WHAT NEEDS TO BE DONE: Say how many lines of the material include "this". Give the number without any other text.
==== DATA TO USE
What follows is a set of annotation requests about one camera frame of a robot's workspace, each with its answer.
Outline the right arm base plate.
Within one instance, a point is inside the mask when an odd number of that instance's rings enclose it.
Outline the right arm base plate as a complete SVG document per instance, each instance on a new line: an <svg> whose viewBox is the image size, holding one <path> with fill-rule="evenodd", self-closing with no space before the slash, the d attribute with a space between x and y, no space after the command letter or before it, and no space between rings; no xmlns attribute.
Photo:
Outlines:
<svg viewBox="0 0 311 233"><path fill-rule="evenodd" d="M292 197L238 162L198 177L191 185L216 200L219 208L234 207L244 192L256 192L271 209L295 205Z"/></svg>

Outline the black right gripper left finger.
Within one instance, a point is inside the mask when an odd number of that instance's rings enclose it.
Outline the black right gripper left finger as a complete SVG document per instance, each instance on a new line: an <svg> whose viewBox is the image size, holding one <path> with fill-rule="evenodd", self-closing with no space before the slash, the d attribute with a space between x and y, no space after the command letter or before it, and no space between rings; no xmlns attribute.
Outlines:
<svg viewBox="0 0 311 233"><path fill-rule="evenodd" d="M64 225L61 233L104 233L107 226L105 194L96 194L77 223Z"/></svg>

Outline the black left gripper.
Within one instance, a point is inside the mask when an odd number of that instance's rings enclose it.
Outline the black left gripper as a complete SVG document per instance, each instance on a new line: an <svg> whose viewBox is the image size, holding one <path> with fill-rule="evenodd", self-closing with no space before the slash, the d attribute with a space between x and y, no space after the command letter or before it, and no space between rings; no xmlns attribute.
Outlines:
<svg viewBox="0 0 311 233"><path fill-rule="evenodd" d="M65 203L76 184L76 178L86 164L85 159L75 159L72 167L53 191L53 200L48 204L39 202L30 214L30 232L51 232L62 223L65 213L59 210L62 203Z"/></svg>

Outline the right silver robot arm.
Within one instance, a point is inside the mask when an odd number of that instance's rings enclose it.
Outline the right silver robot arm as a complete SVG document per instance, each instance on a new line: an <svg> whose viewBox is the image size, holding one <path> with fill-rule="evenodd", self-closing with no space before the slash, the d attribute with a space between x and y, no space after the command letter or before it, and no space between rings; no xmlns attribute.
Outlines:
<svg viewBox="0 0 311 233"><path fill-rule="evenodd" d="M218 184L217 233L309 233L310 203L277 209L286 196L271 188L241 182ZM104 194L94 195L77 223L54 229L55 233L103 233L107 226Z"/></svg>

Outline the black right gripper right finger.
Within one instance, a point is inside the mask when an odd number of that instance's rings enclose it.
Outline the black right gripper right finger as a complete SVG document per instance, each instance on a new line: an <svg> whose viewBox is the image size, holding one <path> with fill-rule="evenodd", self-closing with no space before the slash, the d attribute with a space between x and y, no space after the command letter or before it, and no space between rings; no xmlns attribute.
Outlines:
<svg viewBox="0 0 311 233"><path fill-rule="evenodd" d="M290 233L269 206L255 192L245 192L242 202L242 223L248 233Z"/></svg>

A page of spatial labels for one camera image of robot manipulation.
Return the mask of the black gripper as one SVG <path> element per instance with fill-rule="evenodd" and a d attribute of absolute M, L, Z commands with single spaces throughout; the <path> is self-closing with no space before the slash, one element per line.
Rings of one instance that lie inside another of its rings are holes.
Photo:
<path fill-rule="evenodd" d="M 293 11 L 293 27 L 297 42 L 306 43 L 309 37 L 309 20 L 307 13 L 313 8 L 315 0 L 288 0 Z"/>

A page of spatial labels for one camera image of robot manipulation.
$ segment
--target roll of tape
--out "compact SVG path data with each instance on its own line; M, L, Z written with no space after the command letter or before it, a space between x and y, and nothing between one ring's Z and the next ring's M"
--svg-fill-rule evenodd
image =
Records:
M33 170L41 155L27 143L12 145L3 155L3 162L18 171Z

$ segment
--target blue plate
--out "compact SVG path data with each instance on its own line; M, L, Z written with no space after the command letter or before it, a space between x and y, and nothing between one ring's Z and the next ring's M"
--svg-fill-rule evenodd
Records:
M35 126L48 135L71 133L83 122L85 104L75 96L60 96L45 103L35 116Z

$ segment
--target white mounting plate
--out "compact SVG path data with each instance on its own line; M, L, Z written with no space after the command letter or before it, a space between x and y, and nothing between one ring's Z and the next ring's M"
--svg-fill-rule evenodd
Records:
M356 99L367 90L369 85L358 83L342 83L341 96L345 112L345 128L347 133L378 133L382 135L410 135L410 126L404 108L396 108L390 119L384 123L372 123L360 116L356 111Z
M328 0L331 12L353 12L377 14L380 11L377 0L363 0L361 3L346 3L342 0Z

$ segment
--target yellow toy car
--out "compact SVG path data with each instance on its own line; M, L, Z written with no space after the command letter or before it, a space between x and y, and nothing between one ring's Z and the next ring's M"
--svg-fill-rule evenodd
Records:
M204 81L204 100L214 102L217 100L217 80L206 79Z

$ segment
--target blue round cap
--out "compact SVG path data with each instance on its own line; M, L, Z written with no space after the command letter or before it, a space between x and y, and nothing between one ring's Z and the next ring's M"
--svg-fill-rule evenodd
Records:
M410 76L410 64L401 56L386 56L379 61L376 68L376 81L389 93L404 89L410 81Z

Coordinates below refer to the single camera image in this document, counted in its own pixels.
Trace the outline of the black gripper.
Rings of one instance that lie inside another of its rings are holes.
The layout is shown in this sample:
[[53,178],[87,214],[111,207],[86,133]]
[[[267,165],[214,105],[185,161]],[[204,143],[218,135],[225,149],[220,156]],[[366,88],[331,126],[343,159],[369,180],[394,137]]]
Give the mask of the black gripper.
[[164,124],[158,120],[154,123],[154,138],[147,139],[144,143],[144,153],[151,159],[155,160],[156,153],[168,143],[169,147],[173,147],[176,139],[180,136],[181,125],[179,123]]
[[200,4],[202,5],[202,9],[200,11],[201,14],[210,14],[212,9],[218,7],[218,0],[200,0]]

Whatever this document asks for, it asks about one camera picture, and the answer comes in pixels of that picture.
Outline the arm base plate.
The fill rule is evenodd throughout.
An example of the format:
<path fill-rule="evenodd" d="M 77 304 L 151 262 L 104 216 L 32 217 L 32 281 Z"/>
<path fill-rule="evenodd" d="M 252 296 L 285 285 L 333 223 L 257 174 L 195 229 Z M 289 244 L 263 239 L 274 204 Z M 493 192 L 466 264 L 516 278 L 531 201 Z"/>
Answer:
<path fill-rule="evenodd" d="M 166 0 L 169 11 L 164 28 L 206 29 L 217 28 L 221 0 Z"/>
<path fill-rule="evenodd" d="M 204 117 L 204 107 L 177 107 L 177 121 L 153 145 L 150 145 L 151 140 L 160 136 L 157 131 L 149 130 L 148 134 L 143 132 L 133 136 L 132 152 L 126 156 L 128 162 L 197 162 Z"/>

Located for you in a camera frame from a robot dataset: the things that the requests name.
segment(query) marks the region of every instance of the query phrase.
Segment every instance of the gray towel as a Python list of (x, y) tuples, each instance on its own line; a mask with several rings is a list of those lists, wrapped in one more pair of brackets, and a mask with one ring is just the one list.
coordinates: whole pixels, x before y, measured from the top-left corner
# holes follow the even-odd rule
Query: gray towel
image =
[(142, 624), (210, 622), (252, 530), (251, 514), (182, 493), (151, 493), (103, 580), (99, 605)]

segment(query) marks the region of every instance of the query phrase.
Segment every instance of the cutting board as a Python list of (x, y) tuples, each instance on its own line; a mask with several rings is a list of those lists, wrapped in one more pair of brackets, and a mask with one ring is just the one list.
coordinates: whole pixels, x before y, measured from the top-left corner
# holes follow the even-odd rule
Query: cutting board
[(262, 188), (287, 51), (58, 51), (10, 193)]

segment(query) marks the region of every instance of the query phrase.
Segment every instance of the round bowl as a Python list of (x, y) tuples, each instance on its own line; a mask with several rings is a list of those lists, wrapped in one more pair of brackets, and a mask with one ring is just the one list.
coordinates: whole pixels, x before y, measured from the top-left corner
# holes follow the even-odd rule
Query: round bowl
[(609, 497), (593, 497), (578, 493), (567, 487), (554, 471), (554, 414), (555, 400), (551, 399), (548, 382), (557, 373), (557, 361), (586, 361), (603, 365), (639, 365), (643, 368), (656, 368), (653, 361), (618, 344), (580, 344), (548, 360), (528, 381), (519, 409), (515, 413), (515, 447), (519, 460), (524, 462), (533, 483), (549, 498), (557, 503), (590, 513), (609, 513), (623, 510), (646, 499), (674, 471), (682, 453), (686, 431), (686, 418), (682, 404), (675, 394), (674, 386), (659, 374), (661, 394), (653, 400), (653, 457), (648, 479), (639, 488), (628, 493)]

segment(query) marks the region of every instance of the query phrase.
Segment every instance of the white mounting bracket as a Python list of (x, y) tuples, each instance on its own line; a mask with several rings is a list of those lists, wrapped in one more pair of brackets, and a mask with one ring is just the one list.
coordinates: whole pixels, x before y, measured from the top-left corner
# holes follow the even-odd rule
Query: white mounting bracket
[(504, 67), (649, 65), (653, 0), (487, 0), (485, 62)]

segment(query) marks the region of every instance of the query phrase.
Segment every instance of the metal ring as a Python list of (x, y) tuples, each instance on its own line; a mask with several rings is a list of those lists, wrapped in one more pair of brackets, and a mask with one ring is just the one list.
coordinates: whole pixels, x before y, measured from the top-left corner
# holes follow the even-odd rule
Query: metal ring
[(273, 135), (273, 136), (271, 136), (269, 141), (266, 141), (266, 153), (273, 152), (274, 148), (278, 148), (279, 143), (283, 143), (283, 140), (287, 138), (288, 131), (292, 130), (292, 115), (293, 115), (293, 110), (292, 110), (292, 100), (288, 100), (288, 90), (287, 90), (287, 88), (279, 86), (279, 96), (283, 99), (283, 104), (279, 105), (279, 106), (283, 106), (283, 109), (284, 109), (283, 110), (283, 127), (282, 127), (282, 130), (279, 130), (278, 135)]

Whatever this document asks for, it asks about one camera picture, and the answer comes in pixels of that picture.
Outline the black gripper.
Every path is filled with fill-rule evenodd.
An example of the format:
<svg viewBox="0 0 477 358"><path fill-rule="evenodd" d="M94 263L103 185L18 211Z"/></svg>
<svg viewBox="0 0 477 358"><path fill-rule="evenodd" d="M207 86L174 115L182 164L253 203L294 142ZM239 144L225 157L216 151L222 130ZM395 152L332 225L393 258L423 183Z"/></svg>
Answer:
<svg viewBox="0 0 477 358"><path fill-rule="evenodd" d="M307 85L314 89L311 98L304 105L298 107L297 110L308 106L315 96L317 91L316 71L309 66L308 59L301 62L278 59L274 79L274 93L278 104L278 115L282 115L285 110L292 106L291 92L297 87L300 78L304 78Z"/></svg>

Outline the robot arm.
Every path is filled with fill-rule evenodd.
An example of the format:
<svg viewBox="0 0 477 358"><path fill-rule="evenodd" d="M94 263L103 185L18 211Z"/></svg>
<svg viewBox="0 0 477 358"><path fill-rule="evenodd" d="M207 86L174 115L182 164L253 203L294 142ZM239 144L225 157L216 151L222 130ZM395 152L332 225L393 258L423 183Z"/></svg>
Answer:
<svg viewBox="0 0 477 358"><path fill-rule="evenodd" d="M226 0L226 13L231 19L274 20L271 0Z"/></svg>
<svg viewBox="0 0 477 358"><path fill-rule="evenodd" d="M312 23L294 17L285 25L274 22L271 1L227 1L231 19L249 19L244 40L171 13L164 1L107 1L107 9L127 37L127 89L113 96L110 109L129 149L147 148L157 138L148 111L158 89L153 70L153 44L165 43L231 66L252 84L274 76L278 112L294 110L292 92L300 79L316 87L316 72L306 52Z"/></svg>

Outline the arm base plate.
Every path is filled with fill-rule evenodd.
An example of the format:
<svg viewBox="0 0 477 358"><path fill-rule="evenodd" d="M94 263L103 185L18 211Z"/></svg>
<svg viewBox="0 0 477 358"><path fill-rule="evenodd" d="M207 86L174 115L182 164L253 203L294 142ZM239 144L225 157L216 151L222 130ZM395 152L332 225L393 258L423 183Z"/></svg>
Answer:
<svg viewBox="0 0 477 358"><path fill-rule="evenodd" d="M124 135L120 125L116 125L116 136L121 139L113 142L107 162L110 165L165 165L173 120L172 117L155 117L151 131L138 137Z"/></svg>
========
ANSWER: 4